Brûlée, j’ai vu ma grand-mère brûlée.
Août. Chi­huahua, 1963. Elle brûla,
au dehors et au dedans, elle brûla 1004 rue Mina.
Je vis mon père l’en­velop­per dans un drap, le mate­las brûlait ;
les rideaux, le tapis, sa robe
noir­cis. Il ramas­sa tout.
« Ne faites pas de bruit, votre mère est fatiguée».
En août, cet après-midi là, je le vis vêtu de deuil avec sa cra­vate noire.
Il la ramas­sa. Ramas­sa cen­dre et pleurs.

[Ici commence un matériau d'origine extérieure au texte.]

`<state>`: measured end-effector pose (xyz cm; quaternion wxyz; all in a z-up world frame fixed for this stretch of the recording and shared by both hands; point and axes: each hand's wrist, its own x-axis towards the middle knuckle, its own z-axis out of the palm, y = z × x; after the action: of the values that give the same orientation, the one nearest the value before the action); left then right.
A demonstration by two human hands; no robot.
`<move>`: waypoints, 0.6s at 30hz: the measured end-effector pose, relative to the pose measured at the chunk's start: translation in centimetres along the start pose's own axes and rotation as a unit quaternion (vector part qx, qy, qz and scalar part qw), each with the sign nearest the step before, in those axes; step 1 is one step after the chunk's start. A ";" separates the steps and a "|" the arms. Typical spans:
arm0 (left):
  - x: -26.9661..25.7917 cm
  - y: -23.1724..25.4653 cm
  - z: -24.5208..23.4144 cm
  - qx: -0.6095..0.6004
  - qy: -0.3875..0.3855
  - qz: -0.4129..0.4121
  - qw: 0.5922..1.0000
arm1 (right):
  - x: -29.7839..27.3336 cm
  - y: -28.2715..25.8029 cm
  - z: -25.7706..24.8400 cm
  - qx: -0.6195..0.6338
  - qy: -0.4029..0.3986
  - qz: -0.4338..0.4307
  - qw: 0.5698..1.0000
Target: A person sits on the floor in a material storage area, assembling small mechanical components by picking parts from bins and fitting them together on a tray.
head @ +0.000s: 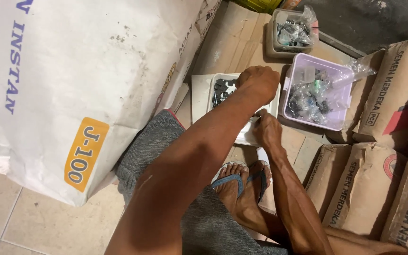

La fumée de la grand-mère dans le patio, les tantes
buvotant, âpres, les grumeaux du café.
Il fal­lait effac­er l’om­bre douloureuse,
dis­soudre le sel, les pleurs, se ser­rer fort,
étouf­fer les con­vul­sions du voy­age, écouter
Paul Anka, par exem­ple et, tremblante,
ray­er le disque à 45 tours par minute.

En quelques instants, elle ces­sa de vivre,
tout devint pour­pre : la femme, la
fatigue, les frondaisons des peu­pli­ers. Et puis
la vit­re, la vit­re sur le cèdre,
le vis­age embrasé sous la fumée.

Ma mère aus­si brûla. En larmes, le sourire éteint :
« Peigne-moi, me dit-elle, laisse-moi sortir
voir si le linge est sec».

J’ai pris peur. Que ses pas lents ne la ramè­nent pas, de la douceur
de la feuille, de la déli­cate décomposition,
du poids sec du lierre, arraché du mur, du
vase de la cui­sine, sans fleurs. Peur de cette cham­bre aveuglée par sa mort.
De moi-même et du courant d’air
empor­tant la pous­sière des sycomores.